“I learned very quickly that we had no idea of the challenges and vulnerabilities families had in New Jersey outside the hospital walls.”
– Robyn D’Oria
Interview with Robyn
Trained as a labor and delivery nurse, Robyn D’Oria dedicated the first half of her career to the acute care setting and teaching nursing. The second half has been with Central Jersey Family Health Consortium, using her skills to ensure the health and well-being of families.
We selected Robyn as a Community Champion for her passion for and dedication to supporting moms and babies. She carefully nurtured a skilled team of nurse home visitors, collaborated with the Trenton Health Team to raise community awareness of the pilot program, and used her leadership platform to share valuable lessons learned. Her work inspires others and advances the impact of community-centered nursing.
What’s the core mission of your organization and how do you carry it out?
Our mission at the Central Jersey Family Health Consortium is to promote an equitable and healthy future for families through service or services, advocacy, education, and collaboration. Our vision is to ensure a legacy of health, one family at a time. We carry this out by providing public health initiatives in the maternal child health space. Our programs affect not only families, but also individuals of childbearing age and children from infancy through adolescence.
What accomplishment are you most proud of?
Being part of the pilot for Family Connects NJ Universal Home Visiting, and then being able to be part of the group that is rolling this out statewide is the culmination of my career.
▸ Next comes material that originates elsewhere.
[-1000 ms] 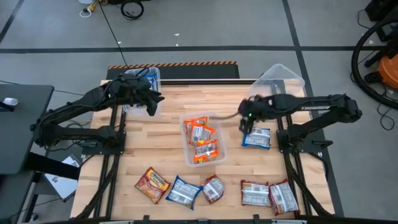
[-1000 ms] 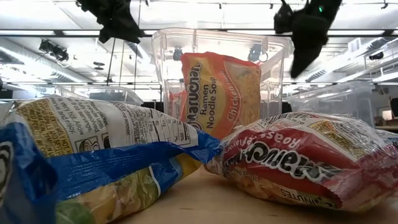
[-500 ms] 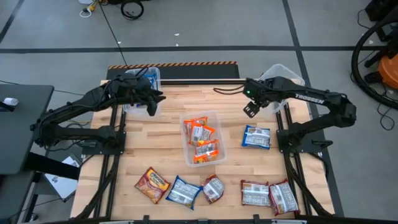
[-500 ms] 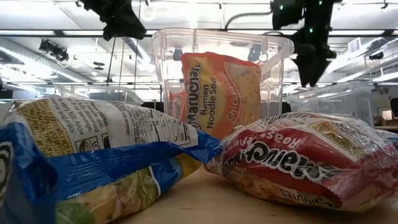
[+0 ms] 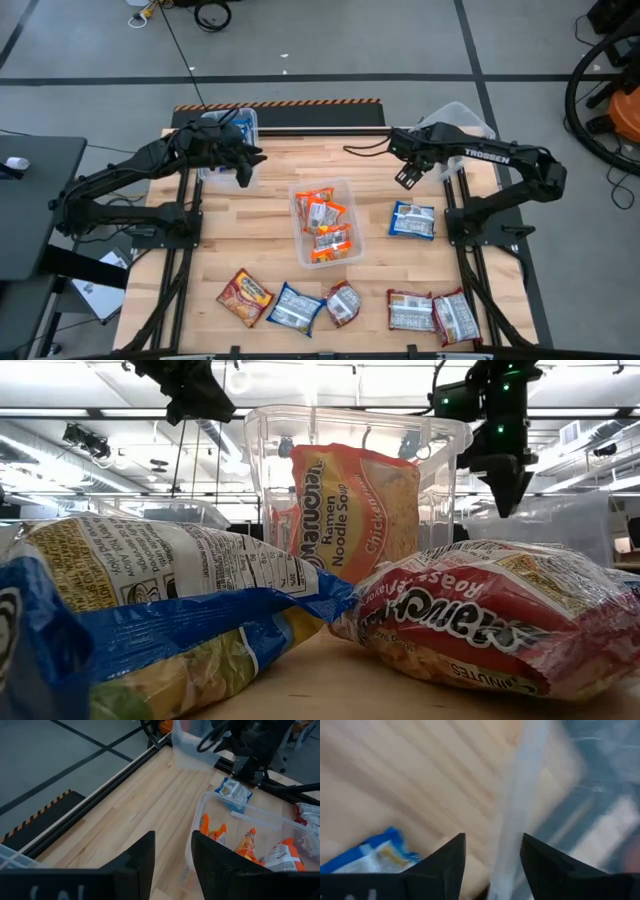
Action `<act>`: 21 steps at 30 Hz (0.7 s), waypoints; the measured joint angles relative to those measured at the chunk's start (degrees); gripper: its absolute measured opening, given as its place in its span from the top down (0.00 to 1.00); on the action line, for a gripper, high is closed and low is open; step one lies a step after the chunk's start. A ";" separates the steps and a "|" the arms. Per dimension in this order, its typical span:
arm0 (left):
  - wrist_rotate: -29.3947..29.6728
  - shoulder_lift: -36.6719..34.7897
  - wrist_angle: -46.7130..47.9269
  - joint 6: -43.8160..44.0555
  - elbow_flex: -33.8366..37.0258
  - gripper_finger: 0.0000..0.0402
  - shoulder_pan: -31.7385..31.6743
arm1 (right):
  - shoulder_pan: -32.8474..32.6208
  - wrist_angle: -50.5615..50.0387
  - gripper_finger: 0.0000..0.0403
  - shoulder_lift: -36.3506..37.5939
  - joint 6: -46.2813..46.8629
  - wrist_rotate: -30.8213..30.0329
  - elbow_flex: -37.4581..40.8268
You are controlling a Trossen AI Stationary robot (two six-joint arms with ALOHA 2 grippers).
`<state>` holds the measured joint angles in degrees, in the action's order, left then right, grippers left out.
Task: Sort Maruchan noodles
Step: Adjust the right transparent bin
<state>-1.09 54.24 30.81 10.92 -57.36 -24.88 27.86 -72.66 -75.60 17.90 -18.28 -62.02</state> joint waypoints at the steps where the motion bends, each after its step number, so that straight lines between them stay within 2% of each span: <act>1: -0.02 0.00 0.00 0.00 0.00 0.67 0.00 | -0.19 -0.61 0.53 0.28 0.20 -1.23 0.00; 5: -0.04 0.00 0.00 -0.10 0.00 0.67 0.00 | -0.37 -0.89 0.52 0.75 0.34 -5.20 0.00; 7: -0.04 0.00 0.00 -0.17 0.00 0.67 0.00 | 0.80 0.36 0.53 0.75 0.15 -4.40 0.10; 9: -0.04 0.00 -0.02 -0.20 0.00 0.67 0.00 | 2.20 2.51 0.55 0.75 -0.73 -0.49 0.96; 12: -0.04 0.00 -0.02 -0.89 0.00 0.67 0.00 | 3.61 3.87 0.63 0.73 -2.29 3.68 2.58; 18: -0.02 0.02 -0.02 -0.94 0.00 0.67 -0.01 | 2.07 1.34 0.88 1.40 -8.51 5.39 2.73; 21: -0.02 0.02 -0.04 -0.96 0.00 0.67 0.00 | -0.90 -0.54 0.88 2.41 -13.98 7.20 1.99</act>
<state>-1.11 54.26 30.76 9.96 -57.36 -24.88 26.96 -73.20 -73.18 3.92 -11.08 -60.03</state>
The program serves families in New Jersey that have had a baby, are fostering, or serving as a resource family, or for families who unfortunately have suffered a stillbirth. Having been in the hospital for 20 some years, I really felt very connected to families — having been there to witness when a life was “born” — and it was a fabulous experience.
At the time, we thought we were taking care of all the needs a family might have prior to discharge. What I learned very quickly after leaving the bedside was that we had no idea of the challenges and vulnerabilities families in New Jersey had outside the hospital walls. We thought we did, but we really did not.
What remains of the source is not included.